WHAT YOU ARE ASKED TO DO → Starting at the first line of the listing below and ending at the line with "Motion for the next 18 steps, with", copy each line exactly.

DATA EXCERPTS →
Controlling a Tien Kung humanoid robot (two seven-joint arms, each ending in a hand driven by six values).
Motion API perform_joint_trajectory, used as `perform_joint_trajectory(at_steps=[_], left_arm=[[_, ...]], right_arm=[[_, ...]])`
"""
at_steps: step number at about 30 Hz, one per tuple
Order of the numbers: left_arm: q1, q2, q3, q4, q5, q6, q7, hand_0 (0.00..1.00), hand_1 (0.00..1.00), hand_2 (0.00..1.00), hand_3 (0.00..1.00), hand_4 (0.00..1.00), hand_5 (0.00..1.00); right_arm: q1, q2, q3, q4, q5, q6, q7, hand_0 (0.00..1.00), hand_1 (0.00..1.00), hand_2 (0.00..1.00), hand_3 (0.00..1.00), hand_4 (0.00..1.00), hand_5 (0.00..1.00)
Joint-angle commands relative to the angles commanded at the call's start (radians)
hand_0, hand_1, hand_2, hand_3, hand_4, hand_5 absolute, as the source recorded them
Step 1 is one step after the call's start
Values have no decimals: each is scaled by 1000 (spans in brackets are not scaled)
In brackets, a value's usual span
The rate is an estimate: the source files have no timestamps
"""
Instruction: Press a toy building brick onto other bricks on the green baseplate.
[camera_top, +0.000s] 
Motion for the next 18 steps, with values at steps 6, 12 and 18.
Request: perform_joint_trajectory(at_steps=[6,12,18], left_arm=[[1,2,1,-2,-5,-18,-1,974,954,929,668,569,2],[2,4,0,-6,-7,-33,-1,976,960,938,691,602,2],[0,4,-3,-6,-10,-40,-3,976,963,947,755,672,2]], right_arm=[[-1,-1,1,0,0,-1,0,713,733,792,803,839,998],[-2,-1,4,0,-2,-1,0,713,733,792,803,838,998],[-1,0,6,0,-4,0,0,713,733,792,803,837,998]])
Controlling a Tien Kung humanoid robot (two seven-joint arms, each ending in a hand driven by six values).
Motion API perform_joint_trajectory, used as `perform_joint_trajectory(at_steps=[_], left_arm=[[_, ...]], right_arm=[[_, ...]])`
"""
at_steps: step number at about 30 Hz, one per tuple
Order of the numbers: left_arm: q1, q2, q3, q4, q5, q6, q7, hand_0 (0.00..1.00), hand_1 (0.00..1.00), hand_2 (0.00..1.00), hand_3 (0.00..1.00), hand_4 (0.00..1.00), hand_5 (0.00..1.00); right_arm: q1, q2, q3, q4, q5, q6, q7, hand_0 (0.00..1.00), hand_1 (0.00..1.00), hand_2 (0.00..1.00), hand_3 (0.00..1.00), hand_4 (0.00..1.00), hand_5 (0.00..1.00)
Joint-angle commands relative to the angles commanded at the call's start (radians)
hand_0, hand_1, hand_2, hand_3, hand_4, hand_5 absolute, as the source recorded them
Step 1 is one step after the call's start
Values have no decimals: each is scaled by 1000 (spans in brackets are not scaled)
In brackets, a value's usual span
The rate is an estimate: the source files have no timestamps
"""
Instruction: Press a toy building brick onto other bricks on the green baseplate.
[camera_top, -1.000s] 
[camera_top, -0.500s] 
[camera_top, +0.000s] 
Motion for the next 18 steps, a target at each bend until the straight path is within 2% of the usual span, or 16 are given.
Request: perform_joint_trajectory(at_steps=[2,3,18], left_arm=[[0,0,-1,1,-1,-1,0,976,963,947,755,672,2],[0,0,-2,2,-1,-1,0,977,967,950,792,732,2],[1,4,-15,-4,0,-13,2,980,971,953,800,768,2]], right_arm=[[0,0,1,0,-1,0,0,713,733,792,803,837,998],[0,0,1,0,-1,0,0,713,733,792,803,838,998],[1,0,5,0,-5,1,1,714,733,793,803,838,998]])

EXPECTED OUTPUT →
Controlling a Tien Kung humanoid robot (two seven-joint arms, each ending in a hand driven by six values).
Motion API perform_joint_trajectory, used as `perform_joint_trajectory(at_steps=[_], left_arm=[[_, ...]], right_arm=[[_, ...]])`
"""
at_steps: step number at about 30 Hz, one per tuple
Order of the numbers: left_arm: q1, q2, q3, q4, q5, q6, q7, hand_0 (0.00..1.00), hand_1 (0.00..1.00), hand_2 (0.00..1.00), hand_3 (0.00..1.00), hand_4 (0.00..1.00), hand_5 (0.00..1.00); right_arm: q1, q2, q3, q4, q5, q6, q7, hand_0 (0.00..1.00), hand_1 (0.00..1.00), hand_2 (0.00..1.00), hand_3 (0.00..1.00), hand_4 (0.00..1.00), hand_5 (0.00..1.00)
Joint-angle commands relative to the angles commanded at the call's start (radians)
hand_0, hand_1, hand_2, hand_3, hand_4, hand_5 absolute, as the source recorded them
Step 1 is one step after the call's start
Values have no decimals: each is scaled by 1000 (spans in brackets are not scaled)
In brackets, a value's usual span
The rate is an estimate: the source files have no timestamps
"""
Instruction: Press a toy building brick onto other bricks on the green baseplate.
[camera_top, +0.000s] 
Motion for the next 18 steps, with values at steps 6, 12 and 18.

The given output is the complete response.